**The problem**: Find the lines of the listing that contain the string "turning", and return them.

**Recorded information**:
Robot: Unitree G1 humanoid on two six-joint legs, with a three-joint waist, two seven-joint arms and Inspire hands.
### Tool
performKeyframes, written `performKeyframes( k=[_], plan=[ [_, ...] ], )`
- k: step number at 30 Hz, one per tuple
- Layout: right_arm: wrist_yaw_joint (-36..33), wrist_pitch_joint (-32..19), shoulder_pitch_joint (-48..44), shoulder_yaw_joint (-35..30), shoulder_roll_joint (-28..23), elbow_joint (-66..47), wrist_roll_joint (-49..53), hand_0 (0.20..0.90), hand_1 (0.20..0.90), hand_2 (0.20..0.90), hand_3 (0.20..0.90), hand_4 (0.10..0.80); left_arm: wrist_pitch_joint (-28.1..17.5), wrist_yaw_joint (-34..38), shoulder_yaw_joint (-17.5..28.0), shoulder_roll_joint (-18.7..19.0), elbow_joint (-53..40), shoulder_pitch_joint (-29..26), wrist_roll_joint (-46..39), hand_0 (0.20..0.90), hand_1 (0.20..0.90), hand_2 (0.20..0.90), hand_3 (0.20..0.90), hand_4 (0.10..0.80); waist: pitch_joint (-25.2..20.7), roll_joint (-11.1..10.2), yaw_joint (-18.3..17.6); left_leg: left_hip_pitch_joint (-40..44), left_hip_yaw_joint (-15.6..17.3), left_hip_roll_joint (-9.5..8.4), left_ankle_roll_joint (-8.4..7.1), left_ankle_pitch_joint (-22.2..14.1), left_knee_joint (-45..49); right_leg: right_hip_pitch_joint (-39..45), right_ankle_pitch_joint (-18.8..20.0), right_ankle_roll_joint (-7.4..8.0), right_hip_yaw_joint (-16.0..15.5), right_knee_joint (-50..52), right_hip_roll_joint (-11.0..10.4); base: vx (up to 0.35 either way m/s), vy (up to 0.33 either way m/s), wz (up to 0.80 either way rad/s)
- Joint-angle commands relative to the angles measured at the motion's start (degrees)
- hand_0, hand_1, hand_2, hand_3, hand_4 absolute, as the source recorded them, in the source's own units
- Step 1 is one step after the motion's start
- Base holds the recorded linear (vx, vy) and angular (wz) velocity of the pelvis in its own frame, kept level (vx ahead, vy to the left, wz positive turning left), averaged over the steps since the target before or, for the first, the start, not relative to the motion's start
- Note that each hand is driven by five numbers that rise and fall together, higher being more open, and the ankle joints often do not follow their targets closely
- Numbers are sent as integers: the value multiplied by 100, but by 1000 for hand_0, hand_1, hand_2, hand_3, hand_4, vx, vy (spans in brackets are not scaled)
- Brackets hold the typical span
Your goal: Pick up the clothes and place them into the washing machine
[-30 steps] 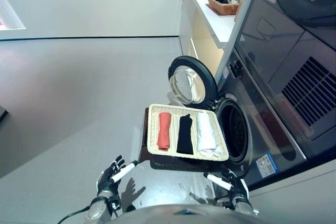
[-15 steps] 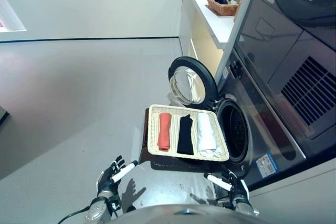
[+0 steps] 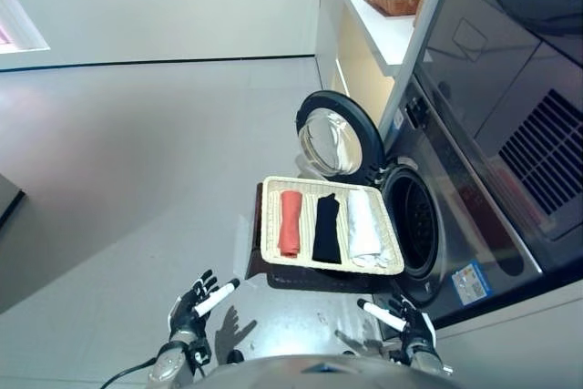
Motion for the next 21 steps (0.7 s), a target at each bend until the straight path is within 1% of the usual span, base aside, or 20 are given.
performKeyframes(
  k=[1,4,6,8,9,10,11,12,13,14,15,16,17,18,19,20,21],
  plan=[
    [-14,-340,-645,-67,-63,-136,36,900,900,900,900,800,-438,-58,106,236,-337,-505,-22,900,900,900,900,800,107,-312,62,-106,64,-135,60,-725,784,-253,73,174,169,353,-459,40,61,-1],
    [-30,-315,-668,-59,-45,-102,-2,900,900,900,900,800,-448,-65,98,227,-333,-533,-66,900,900,900,900,800,135,-334,73,-92,95,-197,124,-806,839,-278,112,220,229,408,-531,47,63,-4],
    [-34,-314,-660,-74,-47,-116,0,900,900,900,900,800,-442,-66,95,222,-325,-525,-67,900,900,900,900,800,134,-343,74,-91,108,-214,139,-827,856,-285,134,233,244,410,-548,30,38,-8],
    [-40,-322,-673,-135,-64,-89,22,900,900,900,900,800,-449,-70,85,219,-333,-531,-67,900,900,900,900,800,113,-370,79,-101,139,-260,167,-883,898,-283,196,277,250,402,-603,63,84,-11],
    [-36,-326,-678,-197,-78,-86,62,900,900,900,900,800,-444,-83,62,228,-340,-553,-50,900,900,900,900,800,97,-418,82,-113,136,-342,220,-954,951,-295,313,334,284,458,-705,79,130,-11],
    [-34,-326,-670,-236,-76,-83,96,900,900,900,900,800,-450,-85,41,240,-357,-562,-32,900,900,900,900,800,86,-436,74,-120,121,-405,259,-994,971,-318,404,357,297,564,-790,68,143,-12],
    [-22,-326,-663,-253,-82,-73,111,900,900,900,900,800,-446,-90,22,255,-380,-573,-19,900,900,900,900,800,82,-443,69,-107,106,-466,300,-1024,970,-359,481,365,318,703,-851,31,82,-10],
    [-22,-326,-663,-254,-82,-73,111,900,900,900,900,800,-446,-90,21,255,-381,-573,-19,900,900,900,900,800,82,-445,72,-107,108,-470,303,-1025,970,-364,479,368,323,708,-855,29,182,-5],
    [-1,-325,-645,-299,-109,-91,144,900,900,900,900,800,-433,-100,-24,282,-427,-608,18,900,900,900,900,800,113,-413,32,-64,38,-627,423,-1103,1002,-600,712,308,472,1293,-968,3,240,1],
    [3,-327,-632,-297,-118,-123,157,900,900,900,900,800,-411,-105,-32,319,-471,-629,42,900,900,900,900,800,190,-361,-26,-34,-32,-696,508,-1134,1033,-805,912,197,598,1783,-975,-10,313,6],
    [0,-328,-633,-277,-117,-125,165,900,900,900,900,800,-401,-99,-22,354,-504,-647,57,900,900,900,900,800,265,-321,-60,7,-51,-736,567,-1169,1059,-1045,1007,91,658,2123,-939,-32,254,17],
    [-12,-333,-657,-271,-112,-96,191,900,900,900,900,800,-390,-88,-26,383,-510,-678,81,900,900,900,900,800,356,-277,-104,43,-68,-760,624,-1201,1097,-1227,1087,25,667,2432,-882,-27,222,23],
    [-26,-345,-682,-273,-98,-68,235,900,900,900,900,800,-376,-64,-16,413,-487,-740,105,900,900,900,900,800,445,-225,-141,64,-88,-763,663,-1224,1152,-1361,998,-41,633,2653,-784,5,183,26],
    [-17,-346,-692,-283,-86,-71,265,900,900,900,900,800,-371,-63,13,422,-450,-778,107,900,900,900,900,800,494,-192,-169,106,-98,-764,675,-1254,1176,-1450,854,-83,523,2715,-720,13,98,19],
    [-17,-346,-694,-283,-87,-71,265,900,900,900,900,800,-372,-63,14,420,-447,-781,107,900,900,900,900,800,502,-188,-177,111,-107,-757,670,-1264,1183,-1443,838,-88,513,2729,-718,155,62,17],
    [10,-337,-659,-296,-63,-96,275,900,900,900,900,800,-380,-56,59,409,-407,-780,94,900,900,900,900,800,474,-193,-224,284,-112,-801,649,-1327,1095,-1571,641,-81,149,2320,-676,221,8,15],
    [14,-346,-651,-314,-71,-93,294,900,900,900,900,800,-389,-46,75,403,-384,-788,88,900,900,900,900,800,456,-200,-273,384,-154,-809,605,-1385,1036,-1589,542,-56,1,1990,-653,310,-16,3]
  ],
)
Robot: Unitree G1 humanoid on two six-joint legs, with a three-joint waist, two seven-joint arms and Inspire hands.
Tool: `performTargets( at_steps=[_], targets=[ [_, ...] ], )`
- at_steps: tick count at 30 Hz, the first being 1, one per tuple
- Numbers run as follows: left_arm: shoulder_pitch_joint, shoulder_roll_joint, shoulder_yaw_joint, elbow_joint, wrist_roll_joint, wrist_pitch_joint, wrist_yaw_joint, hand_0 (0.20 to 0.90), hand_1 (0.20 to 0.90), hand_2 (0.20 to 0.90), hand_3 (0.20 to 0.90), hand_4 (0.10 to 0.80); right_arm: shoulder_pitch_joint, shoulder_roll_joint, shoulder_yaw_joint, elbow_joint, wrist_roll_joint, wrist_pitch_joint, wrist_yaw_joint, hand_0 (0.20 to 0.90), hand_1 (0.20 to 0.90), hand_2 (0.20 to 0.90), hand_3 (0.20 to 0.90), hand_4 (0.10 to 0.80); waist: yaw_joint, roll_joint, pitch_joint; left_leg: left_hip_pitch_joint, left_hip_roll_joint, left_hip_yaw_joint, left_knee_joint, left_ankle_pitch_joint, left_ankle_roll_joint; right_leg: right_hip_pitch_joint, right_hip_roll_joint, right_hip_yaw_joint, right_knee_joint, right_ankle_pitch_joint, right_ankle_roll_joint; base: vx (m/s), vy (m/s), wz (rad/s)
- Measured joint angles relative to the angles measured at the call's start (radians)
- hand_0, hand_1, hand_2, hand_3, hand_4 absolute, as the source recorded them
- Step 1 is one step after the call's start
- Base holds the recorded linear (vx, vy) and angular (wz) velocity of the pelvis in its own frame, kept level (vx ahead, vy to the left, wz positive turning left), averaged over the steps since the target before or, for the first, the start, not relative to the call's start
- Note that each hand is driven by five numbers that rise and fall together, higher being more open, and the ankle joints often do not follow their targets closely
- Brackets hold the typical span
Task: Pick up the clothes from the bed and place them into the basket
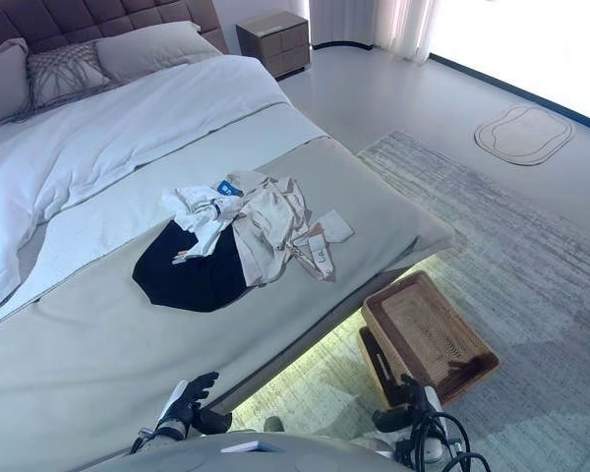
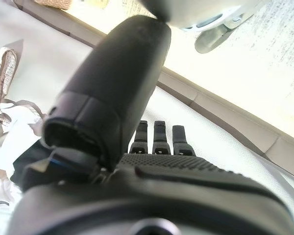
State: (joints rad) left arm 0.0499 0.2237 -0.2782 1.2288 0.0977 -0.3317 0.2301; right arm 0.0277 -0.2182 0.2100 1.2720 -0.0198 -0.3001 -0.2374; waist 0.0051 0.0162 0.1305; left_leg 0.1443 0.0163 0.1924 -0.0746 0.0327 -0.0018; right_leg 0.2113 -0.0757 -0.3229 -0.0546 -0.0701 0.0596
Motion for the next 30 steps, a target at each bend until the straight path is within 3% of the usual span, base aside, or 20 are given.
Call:
performTargets(
  at_steps=[13, 19, 22, 24, 30],
  targets=[
    [-0.017, 0.000, -0.002, 0.000, 0.001, 0.000, 0.001, 0.900, 0.900, 0.900, 0.900, 0.800, -0.012, 0.001, 0.003, -0.001, -0.002, 0.001, -0.031, 0.900, 0.900, 0.900, 0.900, 0.800, 0.006, -0.001, 0.011, -0.017, 0.000, -0.006, 0.000, 0.003, 0.001, -0.011, 0.000, -0.007, 0.003, 0.000, 0.000, 0.003, -0.007, 0.01],
    [-0.014, 0.000, -0.011, -0.008, 0.005, -0.010, 0.018, 0.900, 0.900, 0.900, 0.900, 0.800, -0.023, -0.011, 0.041, -0.027, -0.100, -0.013, -0.080, 0.900, 0.900, 0.900, 0.900, 0.800, 0.018, 0.005, 0.022, -0.018, 0.001, -0.010, 0.002, 0.006, -0.002, -0.007, 0.003, -0.012, 0.000, 0.000, 0.000, 0.039, -0.049, 0.03],
    [-0.012, 0.000, -0.014, -0.023, 0.022, -0.028, 0.026, 0.900, 0.900, 0.900, 0.900, 0.800, -0.026, -0.018, 0.059, -0.056, -0.160, -0.028, -0.109, 0.900, 0.900, 0.900, 0.900, 0.800, 0.024, 0.006, 0.032, -0.026, -0.001, -0.028, 0.011, 0.008, -0.004, 0.010, 0.001, -0.034, -0.008, 0.000, 0.000, 0.011, 0.017, 0.20],
    [-0.015, 0.002, -0.025, -0.047, 0.024, -0.031, 0.023, 0.900, 0.900, 0.900, 0.900, 0.800, -0.033, -0.033, 0.083, -0.098, -0.173, -0.032, -0.128, 0.900, 0.900, 0.900, 0.900, 0.800, 0.027, 0.011, 0.034, -0.049, -0.001, -0.049, 0.012, 0.020, -0.021, 0.005, 0.001, -0.060, -0.012, 0.000, 0.000, -0.063, 0.072, 0.38],
    [-0.025, 0.006, -0.051, -0.077, 0.024, -0.032, 0.017, 0.900, 0.900, 0.900, 0.900, 0.800, -0.128, -0.135, 0.130, -0.247, -0.179, -0.018, -0.158, 0.900, 0.900, 0.900, 0.900, 0.800, 0.055, 0.018, 0.041, -0.071, -0.002, -0.086, -0.014, 0.045, -0.019, -0.009, 0.004, -0.108, -0.004, 0.000, 0.000, 0.030, 0.070, 0.25]
  ],
)
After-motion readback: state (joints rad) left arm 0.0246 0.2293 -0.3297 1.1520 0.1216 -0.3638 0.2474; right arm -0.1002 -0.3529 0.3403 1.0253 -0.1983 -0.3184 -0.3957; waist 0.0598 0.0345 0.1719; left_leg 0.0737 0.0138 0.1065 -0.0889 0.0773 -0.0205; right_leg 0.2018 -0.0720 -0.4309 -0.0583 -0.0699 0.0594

**Task answer**:
- Base holds the recorded linear (vx, vy) and angular (wz) velocity of the pelvis in its own frame, kept level (vx ahead, vy to the left, wz positive turning left), averaged over the steps since the target before or, for the first, the start, not relative to the motion's start
- Base holds the recorded linear (vx, vy) and angular (wz) velocity of the pelvis in its own frame, kept level (vx ahead, vy to the left, wz positive turning left), averaged over the steps since the target before or, for the first, the start, not relative to the call's start

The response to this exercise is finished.